Citizen planners can do more than conjure waterfalls
Grassroots websites to envision a better Baltimore are a worthy topic for a front page Sun story. But giant waterfalls in vacant lots between rowhouses? Let's get serious.
Citizen planners can do more than conjure waterfalls
Grassroots websites to envision a better Baltimore are a worthy topic for a front page Sun story. But giant waterfalls in vacant lots between rowhouses? Let's get serious.
Its not really lack of imagination or good design ideas that keeps these lots vacant. They're merely a symptom of dwindling property values that make it uneconomical to build and maintain our communities.
But in her article ("Online, an empty lot can be a waterfall," May 16), Meredith Cohn briefly mentioned another website - BaltiMorphosis.com. Its first topic is a place where the city and state are preparing right now to make design decisions that will define its course for many decades - West Baltimore's Franklin-Mulberry highway corridor and the proposed rail transit Red Line.
This 16 block area is virtually nothing but vacant lots, created in the 1970s as part of the "highway to nowhere" and still vacant today. The latest plans would put the Red Line where it would still be dominated by the highway, either next to the highway ditch or in the median strip. But how can the Red Line actually make a difference?

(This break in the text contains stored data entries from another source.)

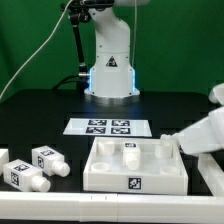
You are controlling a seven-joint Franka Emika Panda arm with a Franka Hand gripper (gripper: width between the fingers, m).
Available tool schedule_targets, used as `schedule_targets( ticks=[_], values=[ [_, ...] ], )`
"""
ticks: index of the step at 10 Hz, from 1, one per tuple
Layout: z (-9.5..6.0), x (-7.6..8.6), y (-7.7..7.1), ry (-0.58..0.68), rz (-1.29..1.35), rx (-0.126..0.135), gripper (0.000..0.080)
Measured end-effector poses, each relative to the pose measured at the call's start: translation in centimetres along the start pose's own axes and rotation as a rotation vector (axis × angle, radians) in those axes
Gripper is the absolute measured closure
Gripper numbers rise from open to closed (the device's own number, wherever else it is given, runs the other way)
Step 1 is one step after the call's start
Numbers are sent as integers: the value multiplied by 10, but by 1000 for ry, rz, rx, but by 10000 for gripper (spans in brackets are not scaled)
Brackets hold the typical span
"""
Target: Assemble one leg
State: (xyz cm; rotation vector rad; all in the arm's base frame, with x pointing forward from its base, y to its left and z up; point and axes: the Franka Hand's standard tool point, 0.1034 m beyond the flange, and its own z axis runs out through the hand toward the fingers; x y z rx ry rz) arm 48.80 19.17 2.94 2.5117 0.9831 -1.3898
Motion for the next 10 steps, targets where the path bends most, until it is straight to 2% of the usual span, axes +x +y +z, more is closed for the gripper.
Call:
schedule_targets(
  ticks=[3, 5, 10],
  values=[
    [10, 6, -1, 34, -10, -10, 150],
    [16, 3, -4, 28, -10, -12, 150],
    [18, 2, -4, 29, -10, -15, 150]
  ],
)
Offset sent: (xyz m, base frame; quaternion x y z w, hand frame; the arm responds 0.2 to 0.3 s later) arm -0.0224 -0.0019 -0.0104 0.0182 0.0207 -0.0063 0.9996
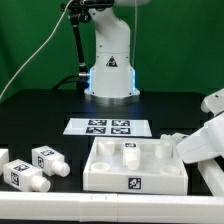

BaltiMorphosis.com arms readers with 3D computer design modeling tools and a fully dimensioned model of the highway corridor. Accompanying this are inspiring photo montages exemplifying how the expressway ditch can be morphed into a truly livable transit-oriented environment while still accommodating all the traffic it carries now.
Gerald Neily, BaltimoreThe writer, a transportation planner, is a contributor to BaltiMorphosis.com
U.S. must recognize suffering of Palestinians
In his op-ed "Perilous Policy" (May 18), Ariel Cohen named three mistakes he felt the current administration is making in the quest for Middle East peace, skewing the situation for his own agenda in the process.
First, he felt the administration is ignoring hostility by Arabs and radical Muslims. While I agree such hostility exists, I think the administration's efforts to seek peace squarely attack that issue, for actions by both Israel and the U.S. are significant reasons (if not the reason) for such hostility. Much of it is the result of Israel's continued occupation of the West Bank - including settlement expansion and the construction of the Wall, which in reality annexes much land to Israel - along with the continued blockade on the Gaza Strip.
As for the U.S., the continued war in Iraq and a seemingly unconditional support of Israel in the past make it a major target for hostility in the Arab world.
The second mistake mentioned was a perceived "arm-twisting" of Israel to gain favor with Iran. This, however, again seems to only be the administration's effort to curb the hostility mentioned earlier. Why would Iran accept any of President Obama's gestures as sincere if the U.S. continues to unquestioningly back Israel, a country with long standing hostilities with Iran?
Third, Mr. Cohen claims the administration's path to peace rewards terrorism. There is a cruel irony that Mr. Cohen chooses to mention "terror attacks, which killed nearly 1,200 Israelis since 2000" - a number that is still less than the number of Palestinians killed in Gaza during Israel's bombardment the month leading up to President Obama taking office.